> _Task instructions_
Give back an exact copy of the lines in the records below, from the line that has "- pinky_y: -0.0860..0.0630" through the line that has "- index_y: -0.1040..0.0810", and nothing besides.

> _Records shown_
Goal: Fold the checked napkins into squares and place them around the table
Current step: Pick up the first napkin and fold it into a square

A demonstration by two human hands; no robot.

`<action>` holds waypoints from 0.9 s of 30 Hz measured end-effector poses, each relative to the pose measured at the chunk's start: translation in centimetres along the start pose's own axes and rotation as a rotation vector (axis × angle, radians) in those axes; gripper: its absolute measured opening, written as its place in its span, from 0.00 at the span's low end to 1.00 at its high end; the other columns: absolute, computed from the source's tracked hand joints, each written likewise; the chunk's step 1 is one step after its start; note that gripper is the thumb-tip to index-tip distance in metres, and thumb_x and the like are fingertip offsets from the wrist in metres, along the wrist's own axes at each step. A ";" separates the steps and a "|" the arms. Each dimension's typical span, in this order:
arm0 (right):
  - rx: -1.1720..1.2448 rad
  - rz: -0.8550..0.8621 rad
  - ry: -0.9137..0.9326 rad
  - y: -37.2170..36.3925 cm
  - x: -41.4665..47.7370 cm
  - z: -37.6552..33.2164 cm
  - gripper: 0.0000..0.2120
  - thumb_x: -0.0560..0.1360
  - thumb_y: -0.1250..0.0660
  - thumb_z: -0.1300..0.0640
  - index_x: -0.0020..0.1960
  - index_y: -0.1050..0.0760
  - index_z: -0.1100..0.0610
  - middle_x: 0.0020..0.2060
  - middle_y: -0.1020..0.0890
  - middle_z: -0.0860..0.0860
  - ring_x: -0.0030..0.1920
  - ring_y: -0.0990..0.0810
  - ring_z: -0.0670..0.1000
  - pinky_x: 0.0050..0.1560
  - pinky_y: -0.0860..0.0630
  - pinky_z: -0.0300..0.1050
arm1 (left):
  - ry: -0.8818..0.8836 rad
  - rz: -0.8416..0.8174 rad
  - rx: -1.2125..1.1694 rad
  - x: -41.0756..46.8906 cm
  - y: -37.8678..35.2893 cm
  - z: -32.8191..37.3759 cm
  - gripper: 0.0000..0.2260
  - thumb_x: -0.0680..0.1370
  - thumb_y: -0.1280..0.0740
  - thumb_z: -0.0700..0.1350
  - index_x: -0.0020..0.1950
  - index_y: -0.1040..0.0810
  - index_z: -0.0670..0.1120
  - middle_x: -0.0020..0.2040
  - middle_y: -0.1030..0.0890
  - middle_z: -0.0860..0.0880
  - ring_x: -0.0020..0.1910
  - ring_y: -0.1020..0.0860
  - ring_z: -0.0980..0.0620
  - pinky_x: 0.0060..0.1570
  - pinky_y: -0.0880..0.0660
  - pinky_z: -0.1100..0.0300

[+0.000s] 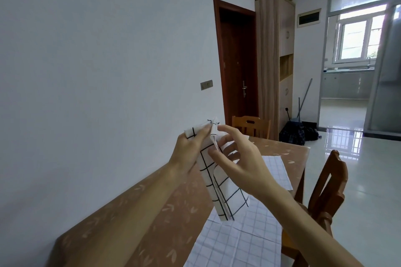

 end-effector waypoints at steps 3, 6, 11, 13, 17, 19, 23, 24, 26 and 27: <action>0.018 -0.019 0.053 -0.2 -0.4 0.1 0.21 0.78 0.32 0.46 0.70 0.28 0.45 0.50 0.21 0.47 0.47 0.18 0.49 0.46 0.19 0.41 | 0.018 0.050 -0.038 0.1 0.1 0.1 0.15 0.77 0.31 0.58 0.53 0.14 0.48 0.51 0.15 0.38 0.57 0.19 0.34 0.60 0.23 0.37; -0.064 -0.032 0.101 -0.3 -0.5 0.3 0.19 0.80 0.37 0.47 0.70 0.27 0.46 0.50 0.23 0.46 0.47 0.21 0.49 0.48 0.22 0.38 | 0.062 0.015 -0.090 0.1 0.0 0.0 0.14 0.79 0.32 0.57 0.56 0.14 0.49 0.53 0.14 0.43 0.59 0.18 0.39 0.63 0.23 0.41; -0.301 -0.041 0.184 -0.5 -0.5 2.0 0.23 0.81 0.37 0.59 0.75 0.31 0.49 0.47 0.26 0.47 0.41 0.25 0.48 0.45 0.23 0.38 | 0.136 -0.202 -0.159 -0.1 -0.1 0.0 0.37 0.70 0.35 0.74 0.73 0.27 0.54 0.74 0.27 0.50 0.74 0.31 0.49 0.74 0.37 0.42; -0.331 -0.051 0.197 -0.3 -0.4 2.2 0.23 0.81 0.37 0.62 0.74 0.31 0.49 0.46 0.26 0.48 0.42 0.25 0.47 0.45 0.24 0.39 | 0.064 -0.207 -0.080 -0.5 -0.2 0.1 0.26 0.78 0.33 0.62 0.67 0.21 0.46 0.61 0.18 0.49 0.64 0.22 0.50 0.65 0.27 0.50; -0.226 0.140 0.185 0.5 -0.3 2.1 0.20 0.79 0.33 0.63 0.68 0.26 0.48 0.49 0.25 0.47 0.48 0.24 0.43 0.48 0.27 0.30 | 0.038 -0.072 -0.166 -1.0 -0.4 0.2 0.13 0.83 0.36 0.47 0.60 0.17 0.41 0.53 0.14 0.43 0.55 0.16 0.44 0.53 0.18 0.51; -0.141 0.190 0.017 1.2 -0.1 2.1 0.21 0.78 0.30 0.55 0.70 0.30 0.47 0.56 0.26 0.44 0.55 0.25 0.39 0.53 0.27 0.31 | 0.073 -0.034 -0.219 -0.7 -0.1 0.2 0.14 0.83 0.36 0.47 0.63 0.19 0.41 0.57 0.15 0.40 0.58 0.17 0.42 0.56 0.19 0.48; 0.066 -0.118 -0.283 2.2 0.1 2.6 0.11 0.78 0.30 0.48 0.59 0.21 0.49 0.51 0.16 0.46 0.52 0.16 0.47 0.53 0.17 0.49 | 0.061 -0.046 -0.253 -0.4 0.4 0.6 0.18 0.83 0.37 0.52 0.66 0.21 0.43 0.60 0.16 0.41 0.60 0.18 0.43 0.56 0.18 0.48; 0.069 -0.167 -0.303 2.3 0.0 2.7 0.08 0.77 0.30 0.51 0.53 0.19 0.52 0.47 0.14 0.50 0.49 0.15 0.51 0.50 0.16 0.53 | 0.055 -0.028 -0.243 -0.3 0.5 0.6 0.18 0.83 0.37 0.53 0.65 0.21 0.43 0.59 0.16 0.42 0.59 0.17 0.44 0.54 0.18 0.49; 0.103 -0.192 -0.317 2.3 -0.2 3.0 0.07 0.75 0.26 0.54 0.49 0.18 0.57 0.43 0.14 0.54 0.45 0.14 0.54 0.48 0.16 0.56 | 0.026 -0.005 -0.188 -0.3 0.8 0.7 0.17 0.82 0.36 0.53 0.60 0.19 0.42 0.53 0.14 0.43 0.52 0.15 0.46 0.48 0.17 0.53; 0.106 -0.194 -0.316 2.4 -0.3 3.1 0.08 0.73 0.24 0.56 0.48 0.18 0.59 0.43 0.13 0.55 0.44 0.14 0.53 0.48 0.16 0.55 | -0.025 0.000 -0.125 -0.3 1.1 0.7 0.14 0.81 0.34 0.52 0.55 0.18 0.41 0.47 0.15 0.43 0.47 0.16 0.47 0.44 0.19 0.56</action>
Point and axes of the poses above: each hand's wrist, its own x-axis towards the middle knuckle, its own y-axis out of the back of the hand, z = x × y, the point moved 2 cm from there along x, towards the middle knuckle
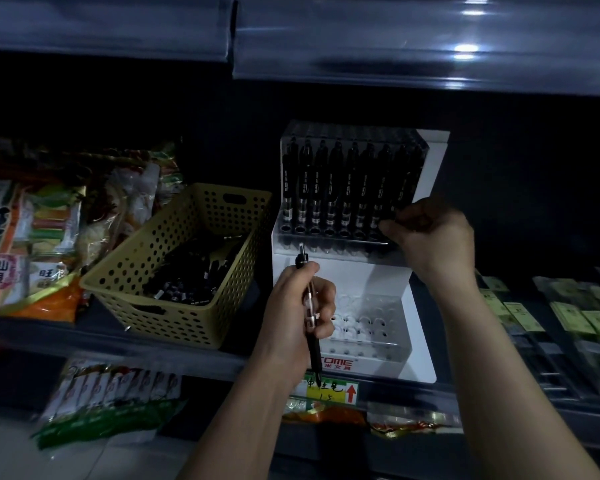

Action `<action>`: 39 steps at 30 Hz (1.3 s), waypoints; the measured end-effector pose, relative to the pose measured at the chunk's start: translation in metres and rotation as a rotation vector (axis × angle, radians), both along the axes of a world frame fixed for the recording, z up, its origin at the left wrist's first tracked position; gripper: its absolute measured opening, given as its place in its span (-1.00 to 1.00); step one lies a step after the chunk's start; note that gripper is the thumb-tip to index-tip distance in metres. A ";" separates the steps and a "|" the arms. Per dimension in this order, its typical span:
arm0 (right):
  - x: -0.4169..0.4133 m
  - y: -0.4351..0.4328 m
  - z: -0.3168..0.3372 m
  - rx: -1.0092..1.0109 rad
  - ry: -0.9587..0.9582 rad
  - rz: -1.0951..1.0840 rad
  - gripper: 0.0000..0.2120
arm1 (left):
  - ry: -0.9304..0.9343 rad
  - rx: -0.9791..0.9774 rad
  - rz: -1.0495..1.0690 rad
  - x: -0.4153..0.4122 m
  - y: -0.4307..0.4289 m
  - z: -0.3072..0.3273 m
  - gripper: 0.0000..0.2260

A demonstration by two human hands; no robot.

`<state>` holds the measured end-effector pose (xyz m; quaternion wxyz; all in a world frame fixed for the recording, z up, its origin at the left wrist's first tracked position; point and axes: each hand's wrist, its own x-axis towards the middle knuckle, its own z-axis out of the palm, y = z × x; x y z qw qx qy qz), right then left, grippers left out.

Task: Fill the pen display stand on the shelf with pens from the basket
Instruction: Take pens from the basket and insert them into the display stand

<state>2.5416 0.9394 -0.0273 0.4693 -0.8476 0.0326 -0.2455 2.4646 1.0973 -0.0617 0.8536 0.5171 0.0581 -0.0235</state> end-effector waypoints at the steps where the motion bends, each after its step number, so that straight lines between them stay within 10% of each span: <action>1: -0.002 0.001 0.001 -0.011 -0.006 -0.011 -0.75 | 0.001 -0.039 -0.005 -0.001 -0.001 0.001 -0.83; 5: -0.016 0.005 0.016 -0.048 -0.208 -0.030 -0.71 | -0.068 -0.029 0.009 -0.001 -0.002 0.002 -0.82; 13: -0.041 0.025 0.026 0.089 0.196 0.670 -0.95 | -0.244 0.032 -0.046 -0.003 -0.008 0.000 -0.88; 20: -0.039 0.005 0.034 0.530 0.083 0.608 -0.86 | -0.163 0.195 -0.055 -0.003 -0.007 -0.004 -0.85; 30: -0.033 0.009 0.022 0.348 0.155 0.698 -0.81 | -0.172 0.115 0.026 -0.001 -0.014 -0.002 -0.92; 39: -0.023 -0.017 0.030 0.461 -0.168 0.190 -0.89 | -0.096 0.277 0.063 0.004 -0.012 -0.010 -0.88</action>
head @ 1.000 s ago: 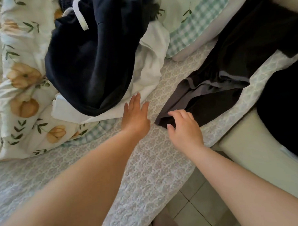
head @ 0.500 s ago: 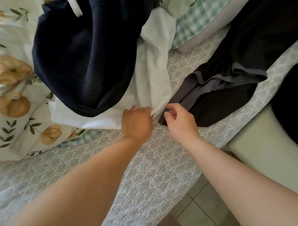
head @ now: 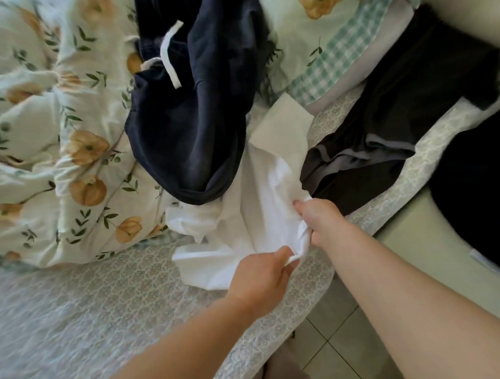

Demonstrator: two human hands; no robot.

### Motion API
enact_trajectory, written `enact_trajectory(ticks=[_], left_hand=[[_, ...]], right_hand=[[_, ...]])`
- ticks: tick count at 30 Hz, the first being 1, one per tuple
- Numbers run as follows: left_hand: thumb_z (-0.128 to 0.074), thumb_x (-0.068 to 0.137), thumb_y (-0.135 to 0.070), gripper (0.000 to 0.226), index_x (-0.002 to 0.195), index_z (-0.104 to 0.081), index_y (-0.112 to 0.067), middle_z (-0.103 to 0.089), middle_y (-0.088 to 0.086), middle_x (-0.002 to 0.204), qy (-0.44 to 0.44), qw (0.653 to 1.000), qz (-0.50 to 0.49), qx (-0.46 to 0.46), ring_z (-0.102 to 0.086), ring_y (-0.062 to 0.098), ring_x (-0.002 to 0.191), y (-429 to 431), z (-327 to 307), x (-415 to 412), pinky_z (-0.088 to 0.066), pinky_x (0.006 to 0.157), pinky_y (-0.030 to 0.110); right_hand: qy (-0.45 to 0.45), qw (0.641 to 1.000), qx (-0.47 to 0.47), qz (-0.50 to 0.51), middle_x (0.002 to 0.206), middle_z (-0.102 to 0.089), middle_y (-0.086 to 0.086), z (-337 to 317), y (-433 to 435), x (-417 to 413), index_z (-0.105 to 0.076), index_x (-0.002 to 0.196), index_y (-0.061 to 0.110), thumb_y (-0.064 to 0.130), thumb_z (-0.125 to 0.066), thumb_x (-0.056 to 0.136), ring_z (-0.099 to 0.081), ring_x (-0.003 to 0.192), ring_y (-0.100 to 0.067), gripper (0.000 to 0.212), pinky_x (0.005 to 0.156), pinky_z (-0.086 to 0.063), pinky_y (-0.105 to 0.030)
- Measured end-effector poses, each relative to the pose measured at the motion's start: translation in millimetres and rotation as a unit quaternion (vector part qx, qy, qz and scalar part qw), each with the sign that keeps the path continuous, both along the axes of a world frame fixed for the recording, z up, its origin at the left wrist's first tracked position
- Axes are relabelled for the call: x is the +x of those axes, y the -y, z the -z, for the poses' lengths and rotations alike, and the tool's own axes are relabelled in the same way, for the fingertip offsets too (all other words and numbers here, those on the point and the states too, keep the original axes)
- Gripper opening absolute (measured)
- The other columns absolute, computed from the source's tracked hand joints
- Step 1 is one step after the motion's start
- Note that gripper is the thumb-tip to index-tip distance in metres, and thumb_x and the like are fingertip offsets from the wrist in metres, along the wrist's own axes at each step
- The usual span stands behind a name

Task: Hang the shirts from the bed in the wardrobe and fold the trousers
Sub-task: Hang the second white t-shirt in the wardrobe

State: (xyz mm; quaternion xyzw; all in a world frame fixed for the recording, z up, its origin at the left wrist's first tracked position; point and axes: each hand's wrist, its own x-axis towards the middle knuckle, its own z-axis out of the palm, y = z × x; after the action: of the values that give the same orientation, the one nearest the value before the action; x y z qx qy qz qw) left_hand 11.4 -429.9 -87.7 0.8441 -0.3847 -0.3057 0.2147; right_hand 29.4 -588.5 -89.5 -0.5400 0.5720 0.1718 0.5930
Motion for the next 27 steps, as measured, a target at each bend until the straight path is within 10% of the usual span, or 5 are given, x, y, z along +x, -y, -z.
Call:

> _Problem solution_
  - pinky_y: -0.0860..0.0630
  - pinky_z: -0.0300..0.1050
arm1 (left):
  - ry: -0.8818..0.8836 rad
  - rz: -0.8416..0.8174 rad
  - rx: -1.2125..1.1694 rad
  - x: -41.0756..46.8906 cm
  - y: -37.8678..35.2893 cm
  - z: -32.8191..37.3759 cm
  - gripper: 0.0000..0.2260
  - thumb_x: -0.0680..0.1370
  - thumb_y: -0.1280..0.0740
  - thumb_z: -0.0700..0.1350
  - index_x: -0.0020..0.1950
  - index_y: -0.1040..0.0810

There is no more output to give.